Scott Walker, Governor of Wisconsin, signs proclamation declaring April 23-29, 2018 "Addiction Treatment Awareness Week" throughout the State of Wisconsin. National Addiction Treatment Week, an initiative by the American Society of Addiction Medicine (ASAM), raises awareness that addiction is a disease, evidence-based treatments are available, and recovery is possible.
Nearly 20.5 million Americans suffer from a substance use disorder (SUD), yet only 1 in 10 people with SUD receive treatment. An estimated 1.8 million Americans have opioid use disorder (OUD) related to prescription opioids ; 626,000 have heroin-related OUD  with an estimated cost of over $504 billion . Every year in the State of Wisconsin, an average of at least 1,706 people die from an alcohol-related issue. In 2016, an estimated 1,074 people died from a drug overdose in Wisconsin , according to the Center for Disease Control and Prevention (CDC).

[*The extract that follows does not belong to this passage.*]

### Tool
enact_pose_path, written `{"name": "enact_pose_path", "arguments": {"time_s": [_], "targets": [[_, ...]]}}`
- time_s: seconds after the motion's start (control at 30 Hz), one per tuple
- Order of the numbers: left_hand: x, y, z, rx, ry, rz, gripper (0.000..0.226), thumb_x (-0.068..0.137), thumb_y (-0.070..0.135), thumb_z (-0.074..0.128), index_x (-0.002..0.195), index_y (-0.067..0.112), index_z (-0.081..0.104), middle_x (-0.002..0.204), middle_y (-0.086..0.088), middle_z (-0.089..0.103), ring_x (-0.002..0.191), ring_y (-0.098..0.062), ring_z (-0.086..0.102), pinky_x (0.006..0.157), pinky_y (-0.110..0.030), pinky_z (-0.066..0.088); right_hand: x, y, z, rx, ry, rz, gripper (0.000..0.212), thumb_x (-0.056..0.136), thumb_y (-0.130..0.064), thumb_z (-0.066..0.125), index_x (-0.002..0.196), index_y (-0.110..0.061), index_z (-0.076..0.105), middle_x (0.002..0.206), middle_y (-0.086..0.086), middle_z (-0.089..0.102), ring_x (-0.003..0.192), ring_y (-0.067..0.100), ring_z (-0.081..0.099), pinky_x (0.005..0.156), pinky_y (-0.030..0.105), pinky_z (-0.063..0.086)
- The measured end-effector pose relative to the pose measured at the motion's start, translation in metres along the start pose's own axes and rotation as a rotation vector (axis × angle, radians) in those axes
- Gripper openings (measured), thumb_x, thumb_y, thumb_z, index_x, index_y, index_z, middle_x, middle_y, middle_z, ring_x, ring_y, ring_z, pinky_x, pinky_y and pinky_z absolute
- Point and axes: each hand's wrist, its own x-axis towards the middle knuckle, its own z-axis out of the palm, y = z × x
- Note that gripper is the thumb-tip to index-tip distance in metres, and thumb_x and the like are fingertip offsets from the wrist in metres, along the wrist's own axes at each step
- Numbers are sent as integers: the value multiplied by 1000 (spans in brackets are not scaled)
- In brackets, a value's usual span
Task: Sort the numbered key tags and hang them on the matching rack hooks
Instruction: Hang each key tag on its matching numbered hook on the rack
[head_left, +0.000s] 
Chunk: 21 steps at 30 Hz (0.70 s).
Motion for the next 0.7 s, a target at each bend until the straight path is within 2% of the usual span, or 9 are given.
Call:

“Generating awareness that addiction is a disease and more clinicians need to be trained in addiction medicine is critical to saving patients’ lives.” said Matthew Felgus, MD, FASAM, President, Wisconsin Society of Addiction Medicine. “We are thrilled that Governor Walker has taken this important step to help increase awareness in Wisconsin.”
National Addiction Treatment Week promotes that addiction is a disease, recovery is possible, and more clinicians need to enter the field of addiction medicine.
Learn more on how to get involved and spread the word about the need for a larger addiction medicine workforce.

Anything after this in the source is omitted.